THE DATA:
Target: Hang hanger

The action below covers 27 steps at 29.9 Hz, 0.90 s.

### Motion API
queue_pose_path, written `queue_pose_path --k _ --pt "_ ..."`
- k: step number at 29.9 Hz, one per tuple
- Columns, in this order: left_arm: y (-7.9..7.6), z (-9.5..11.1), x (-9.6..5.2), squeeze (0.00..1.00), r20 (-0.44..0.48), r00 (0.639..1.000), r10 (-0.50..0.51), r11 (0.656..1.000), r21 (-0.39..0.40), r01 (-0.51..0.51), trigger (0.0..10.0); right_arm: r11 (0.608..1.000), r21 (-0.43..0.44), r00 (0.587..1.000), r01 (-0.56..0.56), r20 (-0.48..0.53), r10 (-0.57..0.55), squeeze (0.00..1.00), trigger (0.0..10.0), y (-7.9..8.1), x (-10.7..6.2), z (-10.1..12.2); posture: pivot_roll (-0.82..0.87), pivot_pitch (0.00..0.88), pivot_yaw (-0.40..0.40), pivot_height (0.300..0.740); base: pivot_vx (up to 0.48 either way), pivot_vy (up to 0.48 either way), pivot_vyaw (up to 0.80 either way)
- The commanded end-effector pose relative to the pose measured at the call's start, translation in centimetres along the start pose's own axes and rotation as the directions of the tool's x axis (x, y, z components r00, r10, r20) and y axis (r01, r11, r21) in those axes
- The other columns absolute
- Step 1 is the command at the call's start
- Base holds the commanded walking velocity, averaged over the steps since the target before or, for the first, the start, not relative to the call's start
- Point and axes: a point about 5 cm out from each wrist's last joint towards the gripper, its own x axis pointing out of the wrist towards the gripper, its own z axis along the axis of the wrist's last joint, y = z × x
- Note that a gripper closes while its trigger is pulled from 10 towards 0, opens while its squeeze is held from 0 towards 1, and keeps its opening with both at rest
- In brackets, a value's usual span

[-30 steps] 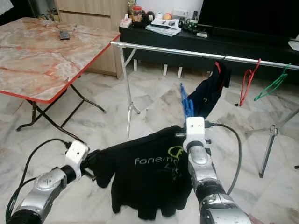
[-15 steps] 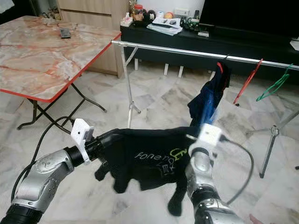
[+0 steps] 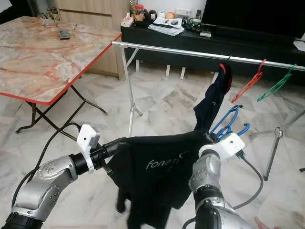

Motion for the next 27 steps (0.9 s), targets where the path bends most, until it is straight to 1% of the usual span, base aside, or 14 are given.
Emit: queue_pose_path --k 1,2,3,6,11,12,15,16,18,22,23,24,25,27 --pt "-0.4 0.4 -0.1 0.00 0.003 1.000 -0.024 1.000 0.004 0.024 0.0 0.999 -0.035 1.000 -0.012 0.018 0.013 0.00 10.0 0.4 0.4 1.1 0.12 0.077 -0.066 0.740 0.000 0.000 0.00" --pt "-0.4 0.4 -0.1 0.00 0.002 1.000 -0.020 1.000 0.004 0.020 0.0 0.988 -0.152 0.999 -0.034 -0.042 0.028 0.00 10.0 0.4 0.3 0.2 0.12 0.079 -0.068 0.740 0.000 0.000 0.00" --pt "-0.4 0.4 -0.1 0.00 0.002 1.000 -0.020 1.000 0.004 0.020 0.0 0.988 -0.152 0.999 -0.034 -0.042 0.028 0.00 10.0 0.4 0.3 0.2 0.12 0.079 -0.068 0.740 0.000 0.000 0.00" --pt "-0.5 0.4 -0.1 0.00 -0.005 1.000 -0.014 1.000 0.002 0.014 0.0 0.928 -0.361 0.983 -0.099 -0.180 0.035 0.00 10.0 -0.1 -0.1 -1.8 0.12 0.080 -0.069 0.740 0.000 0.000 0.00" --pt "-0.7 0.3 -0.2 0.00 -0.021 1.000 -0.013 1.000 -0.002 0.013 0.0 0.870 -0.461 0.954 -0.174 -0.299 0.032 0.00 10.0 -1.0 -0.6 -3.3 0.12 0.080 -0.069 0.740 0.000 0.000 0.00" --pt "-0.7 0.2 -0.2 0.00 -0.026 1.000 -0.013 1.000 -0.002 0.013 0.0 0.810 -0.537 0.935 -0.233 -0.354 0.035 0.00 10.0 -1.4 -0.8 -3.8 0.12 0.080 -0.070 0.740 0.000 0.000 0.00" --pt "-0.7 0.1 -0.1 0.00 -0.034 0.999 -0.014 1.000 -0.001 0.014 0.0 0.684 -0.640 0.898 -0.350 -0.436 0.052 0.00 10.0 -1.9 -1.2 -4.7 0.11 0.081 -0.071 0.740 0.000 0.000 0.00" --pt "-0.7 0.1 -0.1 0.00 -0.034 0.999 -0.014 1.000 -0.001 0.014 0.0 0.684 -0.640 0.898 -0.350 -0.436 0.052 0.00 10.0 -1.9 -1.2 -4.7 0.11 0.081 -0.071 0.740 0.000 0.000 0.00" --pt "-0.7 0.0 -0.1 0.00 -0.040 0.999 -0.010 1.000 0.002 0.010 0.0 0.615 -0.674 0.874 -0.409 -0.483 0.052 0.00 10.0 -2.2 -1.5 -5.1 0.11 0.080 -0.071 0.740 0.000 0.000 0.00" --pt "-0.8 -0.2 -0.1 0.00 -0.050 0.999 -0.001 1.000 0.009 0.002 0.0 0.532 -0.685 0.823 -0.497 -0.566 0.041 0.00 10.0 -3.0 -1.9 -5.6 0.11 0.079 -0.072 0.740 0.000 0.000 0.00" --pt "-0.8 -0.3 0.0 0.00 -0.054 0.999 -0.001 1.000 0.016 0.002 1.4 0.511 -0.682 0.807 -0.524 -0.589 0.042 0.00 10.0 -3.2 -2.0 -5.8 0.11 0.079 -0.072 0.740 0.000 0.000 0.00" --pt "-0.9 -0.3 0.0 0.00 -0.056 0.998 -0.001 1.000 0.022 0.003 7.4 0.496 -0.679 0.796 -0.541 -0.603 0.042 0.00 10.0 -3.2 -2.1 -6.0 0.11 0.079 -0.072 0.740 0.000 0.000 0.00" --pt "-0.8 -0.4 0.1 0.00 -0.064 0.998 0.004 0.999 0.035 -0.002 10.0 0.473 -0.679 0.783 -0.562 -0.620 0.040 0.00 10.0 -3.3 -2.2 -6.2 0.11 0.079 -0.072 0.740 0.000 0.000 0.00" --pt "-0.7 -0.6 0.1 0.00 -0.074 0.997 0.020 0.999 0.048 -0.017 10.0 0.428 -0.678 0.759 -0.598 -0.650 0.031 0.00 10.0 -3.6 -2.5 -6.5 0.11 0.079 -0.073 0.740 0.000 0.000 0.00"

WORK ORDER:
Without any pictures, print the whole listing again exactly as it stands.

SOLUTION FOR THIS EXERCISE:
Target: Hang hanger

The action below covers 27 steps at 29.9 Hz, 0.90 s.

### Motion API
queue_pose_path, written `queue_pose_path --k _ --pt "_ ..."`
- k: step number at 29.9 Hz, one per tuple
- Columns, in this order: left_arm: y (-7.9..7.6), z (-9.5..11.1), x (-9.6..5.2), squeeze (0.00..1.00), r20 (-0.44..0.48), r00 (0.639..1.000), r10 (-0.50..0.51), r11 (0.656..1.000), r21 (-0.39..0.40), r01 (-0.51..0.51), trigger (0.0..10.0); right_arm: r11 (0.608..1.000), r21 (-0.43..0.44), r00 (0.587..1.000), r01 (-0.56..0.56), r20 (-0.48..0.53), r10 (-0.57..0.55), squeeze (0.00..1.00), trigger (0.0..10.0), y (-7.9..8.1), x (-10.7..6.2), z (-10.1..12.2); posture: pivot_roll (-0.82..0.87), pivot_pitch (0.00..0.88), pivot_yaw (-0.40..0.40), pivot_height (0.300..0.740); base: pivot_vx (up to 0.48 either way), pivot_vy (up to 0.48 either way), pivot_vyaw (up to 0.80 either way)
- The commanded end-effector pose relative to the pose measured at the call's start, translation in centimetres along the start pose's own axes and rotation as the directions of the tool's x axis (x, y, z components r00, r10, r20) and y axis (r01, r11, r21) in those axes
- The other columns absolute
- Step 1 is the command at the call's start
- Base holds the commanded walking velocity, averaged over the steps since the target before or, for the first, the start, not relative to the call's start
- Point and axes: a point about 5 cm out from each wrist's last joint towards the gripper, its own x axis pointing out of the wrist towards the gripper, its own z axis along the axis of the wrist's last joint, y = z × x
- Note that a gripper closes while its trigger is pulled from 10 towards 0, opens while its squeeze is held from 0 towards 1, and keeps its opening with both at rest
- In brackets, a value's usual span

[-30 steps] 
[-15 steps] 
[+0 steps] 

Motion for the next 27 steps (0.9 s), targets where the path bends most, until it is straight to 1% of the usual span, base aside, or 14 are given.
Emit: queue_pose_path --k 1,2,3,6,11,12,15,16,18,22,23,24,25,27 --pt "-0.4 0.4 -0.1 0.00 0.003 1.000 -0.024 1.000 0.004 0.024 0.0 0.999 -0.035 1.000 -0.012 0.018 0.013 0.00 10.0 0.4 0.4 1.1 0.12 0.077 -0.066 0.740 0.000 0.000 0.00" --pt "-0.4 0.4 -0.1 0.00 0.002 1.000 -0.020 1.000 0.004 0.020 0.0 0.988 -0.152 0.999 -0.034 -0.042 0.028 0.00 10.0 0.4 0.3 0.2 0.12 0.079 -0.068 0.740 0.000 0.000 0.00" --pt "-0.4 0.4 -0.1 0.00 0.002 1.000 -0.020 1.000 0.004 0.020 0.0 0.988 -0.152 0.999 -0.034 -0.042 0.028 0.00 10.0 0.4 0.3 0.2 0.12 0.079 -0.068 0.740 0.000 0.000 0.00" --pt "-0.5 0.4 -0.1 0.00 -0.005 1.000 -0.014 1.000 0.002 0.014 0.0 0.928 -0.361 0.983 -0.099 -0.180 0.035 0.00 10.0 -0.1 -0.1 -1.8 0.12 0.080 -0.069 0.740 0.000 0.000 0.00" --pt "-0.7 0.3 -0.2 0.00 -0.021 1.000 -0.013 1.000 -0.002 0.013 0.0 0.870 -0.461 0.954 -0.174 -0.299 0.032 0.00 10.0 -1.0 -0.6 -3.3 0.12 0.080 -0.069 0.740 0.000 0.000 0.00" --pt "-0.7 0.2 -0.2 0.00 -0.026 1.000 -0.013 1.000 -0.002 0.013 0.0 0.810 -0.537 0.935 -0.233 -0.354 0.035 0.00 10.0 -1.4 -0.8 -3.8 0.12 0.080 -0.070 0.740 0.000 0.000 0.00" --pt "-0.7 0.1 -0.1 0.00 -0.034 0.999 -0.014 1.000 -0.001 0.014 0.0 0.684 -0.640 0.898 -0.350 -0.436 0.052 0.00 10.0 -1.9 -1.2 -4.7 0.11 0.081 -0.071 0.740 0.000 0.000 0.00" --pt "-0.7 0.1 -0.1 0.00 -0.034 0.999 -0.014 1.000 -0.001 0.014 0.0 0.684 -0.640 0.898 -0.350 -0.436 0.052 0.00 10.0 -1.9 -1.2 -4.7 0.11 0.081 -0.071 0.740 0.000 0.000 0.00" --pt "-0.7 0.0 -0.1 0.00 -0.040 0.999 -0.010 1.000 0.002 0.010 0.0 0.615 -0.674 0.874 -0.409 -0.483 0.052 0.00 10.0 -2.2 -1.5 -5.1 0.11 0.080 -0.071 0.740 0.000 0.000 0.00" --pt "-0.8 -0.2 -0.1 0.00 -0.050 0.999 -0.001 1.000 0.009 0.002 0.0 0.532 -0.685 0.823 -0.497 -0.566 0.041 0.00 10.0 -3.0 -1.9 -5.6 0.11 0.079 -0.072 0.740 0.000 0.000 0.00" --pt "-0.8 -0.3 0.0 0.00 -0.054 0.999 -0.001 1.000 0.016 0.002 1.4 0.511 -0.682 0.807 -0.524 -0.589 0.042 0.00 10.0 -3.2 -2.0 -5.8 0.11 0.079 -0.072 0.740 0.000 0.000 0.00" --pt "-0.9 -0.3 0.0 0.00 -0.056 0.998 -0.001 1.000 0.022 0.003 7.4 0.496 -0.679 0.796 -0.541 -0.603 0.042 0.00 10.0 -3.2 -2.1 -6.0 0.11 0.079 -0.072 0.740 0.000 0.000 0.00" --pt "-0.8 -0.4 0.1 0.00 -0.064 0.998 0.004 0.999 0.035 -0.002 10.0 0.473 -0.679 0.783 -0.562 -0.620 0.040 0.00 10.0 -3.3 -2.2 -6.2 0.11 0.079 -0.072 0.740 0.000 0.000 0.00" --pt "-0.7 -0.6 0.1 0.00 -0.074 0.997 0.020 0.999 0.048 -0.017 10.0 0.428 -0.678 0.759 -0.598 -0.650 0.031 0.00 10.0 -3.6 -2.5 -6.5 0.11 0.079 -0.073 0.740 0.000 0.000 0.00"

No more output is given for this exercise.